Three things we learned at the FLL competitions

Competitions, for students (like deadlines for adults) concentrate the mind.

The FLL regional tournament last Saturday at Hamilton High School did just that. After months of prep, building the missions, and customizing a robot, it was prime time for them. Also a time when the slightest mistakes get embarrassingly magnified.

My school, Salt River Elementary, fielded two teams this year. We added a girls’ team, after an explosion in interest in our robotics club. This year, we focused heavily on our project for the boy’s team. Robots and seniors are being debated a lot now. From the movie Robot and Frank on one end of the scale, to the ethics of ‘caring’ robots like Paro in nursing homes, at the other. They chose locomotion and shoes that avoid obstacles as their Senior Solution.

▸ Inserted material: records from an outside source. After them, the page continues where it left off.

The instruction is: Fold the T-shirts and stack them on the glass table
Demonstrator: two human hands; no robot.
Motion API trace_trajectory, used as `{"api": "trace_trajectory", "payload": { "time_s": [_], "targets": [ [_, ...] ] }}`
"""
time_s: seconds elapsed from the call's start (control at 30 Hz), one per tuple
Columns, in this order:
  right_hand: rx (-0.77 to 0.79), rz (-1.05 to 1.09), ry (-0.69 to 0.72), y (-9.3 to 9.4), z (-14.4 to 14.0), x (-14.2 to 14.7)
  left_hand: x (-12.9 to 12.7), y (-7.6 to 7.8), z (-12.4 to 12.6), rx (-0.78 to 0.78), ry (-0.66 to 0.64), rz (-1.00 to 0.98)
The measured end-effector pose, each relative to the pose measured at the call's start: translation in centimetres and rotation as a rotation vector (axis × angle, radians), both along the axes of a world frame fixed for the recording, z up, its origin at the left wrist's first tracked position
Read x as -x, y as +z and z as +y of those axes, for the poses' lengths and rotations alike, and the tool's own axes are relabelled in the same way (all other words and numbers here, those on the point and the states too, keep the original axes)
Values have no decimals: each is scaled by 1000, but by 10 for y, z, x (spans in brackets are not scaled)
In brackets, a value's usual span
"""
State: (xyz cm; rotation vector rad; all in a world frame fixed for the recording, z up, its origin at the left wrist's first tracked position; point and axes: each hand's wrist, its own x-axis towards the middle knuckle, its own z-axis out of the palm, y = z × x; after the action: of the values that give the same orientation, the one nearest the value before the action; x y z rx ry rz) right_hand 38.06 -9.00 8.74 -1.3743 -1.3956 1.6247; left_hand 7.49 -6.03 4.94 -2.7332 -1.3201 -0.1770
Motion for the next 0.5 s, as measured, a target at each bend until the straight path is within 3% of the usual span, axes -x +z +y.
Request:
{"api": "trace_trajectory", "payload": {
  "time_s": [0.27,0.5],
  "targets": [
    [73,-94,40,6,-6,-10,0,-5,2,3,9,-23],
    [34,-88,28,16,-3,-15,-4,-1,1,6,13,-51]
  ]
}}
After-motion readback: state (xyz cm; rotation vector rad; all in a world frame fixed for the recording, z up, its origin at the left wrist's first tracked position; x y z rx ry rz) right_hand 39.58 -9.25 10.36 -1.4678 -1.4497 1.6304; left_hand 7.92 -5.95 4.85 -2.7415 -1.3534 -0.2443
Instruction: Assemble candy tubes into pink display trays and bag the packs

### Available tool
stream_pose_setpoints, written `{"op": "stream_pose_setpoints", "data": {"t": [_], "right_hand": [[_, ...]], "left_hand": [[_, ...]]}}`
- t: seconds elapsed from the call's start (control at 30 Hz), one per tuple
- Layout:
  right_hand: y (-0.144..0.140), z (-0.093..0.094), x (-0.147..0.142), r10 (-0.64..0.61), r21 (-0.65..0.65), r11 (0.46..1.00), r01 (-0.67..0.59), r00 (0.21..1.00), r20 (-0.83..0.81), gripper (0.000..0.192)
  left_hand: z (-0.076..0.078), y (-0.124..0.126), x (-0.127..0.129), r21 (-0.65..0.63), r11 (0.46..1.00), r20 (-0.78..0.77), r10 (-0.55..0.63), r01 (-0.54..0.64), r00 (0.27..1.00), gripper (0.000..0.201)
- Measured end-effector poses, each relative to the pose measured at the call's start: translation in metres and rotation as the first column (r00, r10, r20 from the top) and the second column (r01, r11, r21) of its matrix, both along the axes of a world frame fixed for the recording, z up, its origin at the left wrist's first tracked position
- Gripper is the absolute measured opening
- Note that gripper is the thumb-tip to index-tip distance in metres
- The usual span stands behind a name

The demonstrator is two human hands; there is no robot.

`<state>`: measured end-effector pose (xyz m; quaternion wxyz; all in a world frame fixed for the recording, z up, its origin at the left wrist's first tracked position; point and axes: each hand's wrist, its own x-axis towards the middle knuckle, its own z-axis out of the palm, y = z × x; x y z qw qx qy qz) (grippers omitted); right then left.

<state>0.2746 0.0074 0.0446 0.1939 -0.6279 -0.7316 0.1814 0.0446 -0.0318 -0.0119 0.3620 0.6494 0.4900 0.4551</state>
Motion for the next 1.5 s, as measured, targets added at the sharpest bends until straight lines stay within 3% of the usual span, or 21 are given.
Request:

The girl’s team did amazingly well. They ran six missions, garnering a whopping 302 points! The boy’s team, with less missions, got half as much. But as we, and FLL stresses, the real wins are the lessons learned; the shared knowledge (‘coopertition’ in FLL-speak). So here’s what I (we) learned:

1. Everyone needs to know each other’s part. Not just as a Plan B, but when it gets to explaining your robot and what it sets out to do. The team knew their missions, but they didn’t have a clear story. Coaches aren’t allowed in the room but I gathered that they left the talking to a few.

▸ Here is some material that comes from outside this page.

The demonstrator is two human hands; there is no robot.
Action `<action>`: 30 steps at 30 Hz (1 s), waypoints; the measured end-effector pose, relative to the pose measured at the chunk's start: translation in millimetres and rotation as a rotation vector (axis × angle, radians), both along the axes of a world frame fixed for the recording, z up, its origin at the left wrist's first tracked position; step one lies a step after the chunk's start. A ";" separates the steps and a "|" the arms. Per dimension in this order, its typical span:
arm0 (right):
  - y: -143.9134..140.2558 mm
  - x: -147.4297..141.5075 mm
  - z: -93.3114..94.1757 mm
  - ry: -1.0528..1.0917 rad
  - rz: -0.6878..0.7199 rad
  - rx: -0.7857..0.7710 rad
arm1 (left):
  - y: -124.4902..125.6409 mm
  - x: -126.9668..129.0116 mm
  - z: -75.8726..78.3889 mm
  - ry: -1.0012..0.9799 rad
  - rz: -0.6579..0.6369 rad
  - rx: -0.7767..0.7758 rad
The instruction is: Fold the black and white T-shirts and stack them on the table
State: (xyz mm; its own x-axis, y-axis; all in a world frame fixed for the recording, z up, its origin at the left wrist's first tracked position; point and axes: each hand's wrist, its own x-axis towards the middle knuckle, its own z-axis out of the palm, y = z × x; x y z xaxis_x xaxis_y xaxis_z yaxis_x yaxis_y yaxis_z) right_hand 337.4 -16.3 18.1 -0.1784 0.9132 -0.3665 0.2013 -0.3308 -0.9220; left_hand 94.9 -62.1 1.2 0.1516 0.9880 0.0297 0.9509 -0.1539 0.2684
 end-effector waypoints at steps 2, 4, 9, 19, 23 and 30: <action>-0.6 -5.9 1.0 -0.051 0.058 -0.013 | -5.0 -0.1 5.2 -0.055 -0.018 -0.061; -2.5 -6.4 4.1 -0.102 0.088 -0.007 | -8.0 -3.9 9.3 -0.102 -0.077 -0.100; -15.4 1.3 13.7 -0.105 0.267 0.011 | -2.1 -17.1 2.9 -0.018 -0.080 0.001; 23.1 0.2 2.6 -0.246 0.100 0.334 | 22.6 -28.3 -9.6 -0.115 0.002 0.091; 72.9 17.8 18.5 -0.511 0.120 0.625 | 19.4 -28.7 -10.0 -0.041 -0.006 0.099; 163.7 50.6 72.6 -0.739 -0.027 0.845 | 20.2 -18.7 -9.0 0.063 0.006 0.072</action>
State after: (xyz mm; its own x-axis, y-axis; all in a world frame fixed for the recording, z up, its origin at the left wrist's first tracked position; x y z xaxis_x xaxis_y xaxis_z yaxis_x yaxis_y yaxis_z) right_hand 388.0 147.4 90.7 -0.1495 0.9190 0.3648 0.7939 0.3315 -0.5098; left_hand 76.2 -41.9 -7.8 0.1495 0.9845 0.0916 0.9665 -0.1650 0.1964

2. Don’t put ‘Fun’ above everything else. Here I take a contrarian stand. Most people say that “it has to be fun” for the kids. I’m a parent; I’ve gone through this before –seeing how the entertainment side of education and make a few challenging steps seem boring; too hard; no fun! Real life isn’t always fun, fun. One of our robots got ‘compromised’ (to use a gentle word) because too many students were having fun with a mechanical arm. The team soon learned that under the right (wrong) circumstances, moving parts can and will fail. One round bombed. The girls’ team even dropped the robot a few minutes before they got to the table! That was painful –not fun. There’s a reason that of the 8 Core Values of FLL, ‘We have Fun’ is at the bottom of the list. Robotics is serious. The challenges are cool, the tournament is a riot. But it’s the place where we ought to have serious fun.

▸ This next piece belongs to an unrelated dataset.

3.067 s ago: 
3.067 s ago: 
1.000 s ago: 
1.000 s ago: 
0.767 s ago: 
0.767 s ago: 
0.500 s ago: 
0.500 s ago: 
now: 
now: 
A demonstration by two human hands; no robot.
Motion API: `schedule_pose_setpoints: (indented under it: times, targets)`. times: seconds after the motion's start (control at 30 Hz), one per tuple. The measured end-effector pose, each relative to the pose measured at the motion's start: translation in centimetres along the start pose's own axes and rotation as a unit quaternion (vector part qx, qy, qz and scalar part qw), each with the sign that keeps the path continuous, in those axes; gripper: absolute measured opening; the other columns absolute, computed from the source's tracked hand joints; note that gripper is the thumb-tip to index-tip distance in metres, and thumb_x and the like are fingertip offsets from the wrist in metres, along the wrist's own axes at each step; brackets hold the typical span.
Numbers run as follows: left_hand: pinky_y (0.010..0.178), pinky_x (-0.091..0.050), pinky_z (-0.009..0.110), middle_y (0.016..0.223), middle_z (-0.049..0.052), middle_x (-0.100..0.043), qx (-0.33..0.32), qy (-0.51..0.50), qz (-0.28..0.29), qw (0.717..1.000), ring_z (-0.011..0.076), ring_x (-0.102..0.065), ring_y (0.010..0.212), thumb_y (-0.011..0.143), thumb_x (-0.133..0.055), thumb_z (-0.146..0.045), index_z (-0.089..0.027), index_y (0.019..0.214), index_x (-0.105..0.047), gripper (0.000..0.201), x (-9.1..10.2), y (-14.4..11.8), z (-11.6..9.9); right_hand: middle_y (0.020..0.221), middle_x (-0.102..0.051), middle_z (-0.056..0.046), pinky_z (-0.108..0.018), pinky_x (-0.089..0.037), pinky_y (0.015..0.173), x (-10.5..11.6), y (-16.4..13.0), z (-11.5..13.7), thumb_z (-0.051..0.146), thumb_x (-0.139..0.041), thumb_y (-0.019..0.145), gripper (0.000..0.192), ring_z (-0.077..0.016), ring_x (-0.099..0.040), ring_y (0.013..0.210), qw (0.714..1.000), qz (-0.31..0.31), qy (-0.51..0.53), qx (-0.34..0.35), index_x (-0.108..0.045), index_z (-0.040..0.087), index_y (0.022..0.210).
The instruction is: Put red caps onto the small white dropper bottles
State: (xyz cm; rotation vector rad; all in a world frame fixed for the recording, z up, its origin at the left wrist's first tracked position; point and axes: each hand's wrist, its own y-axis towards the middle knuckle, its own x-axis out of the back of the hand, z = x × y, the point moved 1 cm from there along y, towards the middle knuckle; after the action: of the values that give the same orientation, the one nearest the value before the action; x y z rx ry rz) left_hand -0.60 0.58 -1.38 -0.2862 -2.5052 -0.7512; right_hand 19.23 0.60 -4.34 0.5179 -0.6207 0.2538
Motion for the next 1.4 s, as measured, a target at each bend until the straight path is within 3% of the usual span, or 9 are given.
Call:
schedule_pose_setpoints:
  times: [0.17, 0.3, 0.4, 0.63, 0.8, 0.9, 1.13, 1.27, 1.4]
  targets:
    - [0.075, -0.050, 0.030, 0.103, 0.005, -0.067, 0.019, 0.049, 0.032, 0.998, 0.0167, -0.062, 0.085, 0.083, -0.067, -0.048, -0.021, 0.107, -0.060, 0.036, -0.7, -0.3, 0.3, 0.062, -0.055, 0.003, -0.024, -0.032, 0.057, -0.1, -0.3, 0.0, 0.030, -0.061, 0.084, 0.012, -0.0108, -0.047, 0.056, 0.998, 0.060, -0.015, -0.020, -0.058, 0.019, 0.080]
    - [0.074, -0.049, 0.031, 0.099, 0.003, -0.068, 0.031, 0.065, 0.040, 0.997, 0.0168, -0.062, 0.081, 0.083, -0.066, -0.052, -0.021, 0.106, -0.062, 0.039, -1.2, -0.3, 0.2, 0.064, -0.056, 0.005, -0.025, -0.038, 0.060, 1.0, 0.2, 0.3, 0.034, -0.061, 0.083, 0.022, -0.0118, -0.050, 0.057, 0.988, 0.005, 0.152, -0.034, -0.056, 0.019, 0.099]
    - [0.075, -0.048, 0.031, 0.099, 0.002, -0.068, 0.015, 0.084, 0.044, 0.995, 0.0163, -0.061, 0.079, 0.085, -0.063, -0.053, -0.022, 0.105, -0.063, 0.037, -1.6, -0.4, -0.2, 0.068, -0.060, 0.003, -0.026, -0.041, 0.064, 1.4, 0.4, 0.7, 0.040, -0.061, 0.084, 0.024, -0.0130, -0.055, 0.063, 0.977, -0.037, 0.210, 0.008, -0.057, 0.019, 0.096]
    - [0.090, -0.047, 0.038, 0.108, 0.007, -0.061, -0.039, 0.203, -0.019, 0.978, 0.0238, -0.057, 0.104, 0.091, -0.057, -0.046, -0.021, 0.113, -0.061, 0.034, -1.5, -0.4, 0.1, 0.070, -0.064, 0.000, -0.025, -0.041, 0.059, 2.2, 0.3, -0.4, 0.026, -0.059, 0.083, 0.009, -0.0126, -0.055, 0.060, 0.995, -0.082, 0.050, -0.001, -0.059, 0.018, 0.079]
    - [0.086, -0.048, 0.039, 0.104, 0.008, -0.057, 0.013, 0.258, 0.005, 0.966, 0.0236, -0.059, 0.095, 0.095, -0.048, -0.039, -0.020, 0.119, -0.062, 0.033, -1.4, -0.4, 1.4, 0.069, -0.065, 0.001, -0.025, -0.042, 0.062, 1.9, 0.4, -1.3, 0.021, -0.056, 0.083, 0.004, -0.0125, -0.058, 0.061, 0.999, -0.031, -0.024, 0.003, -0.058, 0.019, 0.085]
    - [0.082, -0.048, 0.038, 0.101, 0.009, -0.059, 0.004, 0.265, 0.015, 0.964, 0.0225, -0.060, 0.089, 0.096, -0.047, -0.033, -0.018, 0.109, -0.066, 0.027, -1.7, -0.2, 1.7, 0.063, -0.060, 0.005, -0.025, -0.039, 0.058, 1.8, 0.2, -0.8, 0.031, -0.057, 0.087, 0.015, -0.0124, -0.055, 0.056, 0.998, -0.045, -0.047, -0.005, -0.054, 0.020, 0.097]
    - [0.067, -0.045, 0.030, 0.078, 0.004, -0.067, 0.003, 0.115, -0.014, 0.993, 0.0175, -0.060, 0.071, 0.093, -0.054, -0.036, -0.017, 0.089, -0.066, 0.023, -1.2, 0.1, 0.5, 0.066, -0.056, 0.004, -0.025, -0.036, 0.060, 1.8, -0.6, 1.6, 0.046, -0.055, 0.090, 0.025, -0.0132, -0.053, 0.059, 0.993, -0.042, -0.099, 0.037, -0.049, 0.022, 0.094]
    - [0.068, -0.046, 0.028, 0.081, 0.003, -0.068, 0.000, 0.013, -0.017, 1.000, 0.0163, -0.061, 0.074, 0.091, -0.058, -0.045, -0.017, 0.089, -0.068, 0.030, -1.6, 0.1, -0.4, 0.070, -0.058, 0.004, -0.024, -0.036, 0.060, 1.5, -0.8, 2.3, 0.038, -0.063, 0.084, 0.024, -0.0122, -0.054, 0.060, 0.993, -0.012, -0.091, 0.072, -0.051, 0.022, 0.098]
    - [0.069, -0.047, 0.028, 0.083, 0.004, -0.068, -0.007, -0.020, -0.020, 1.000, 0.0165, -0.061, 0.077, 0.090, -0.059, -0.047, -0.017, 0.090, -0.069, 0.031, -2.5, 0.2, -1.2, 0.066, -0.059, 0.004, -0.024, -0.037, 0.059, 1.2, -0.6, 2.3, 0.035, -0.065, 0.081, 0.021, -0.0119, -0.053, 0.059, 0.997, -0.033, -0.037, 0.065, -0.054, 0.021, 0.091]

3. Keep it Simple. Our mentor, Bill Johnson, stresses this a lot. He could show the students complicated programming, but he tries to let them discover the simple workarounds. This also applies to demonstrating their project. I talked to a lot of teams who had very complicated, very inspiring projects involving solar lights, micro-processors etc. I encouraged my team to describe their project, an exo-skeleton, and a shoe with an embedded chip in hand-drawings. I didn’t swoop in to fix their typos. They attempted to do it using rap. Rap! Could they have chosen a simpler format?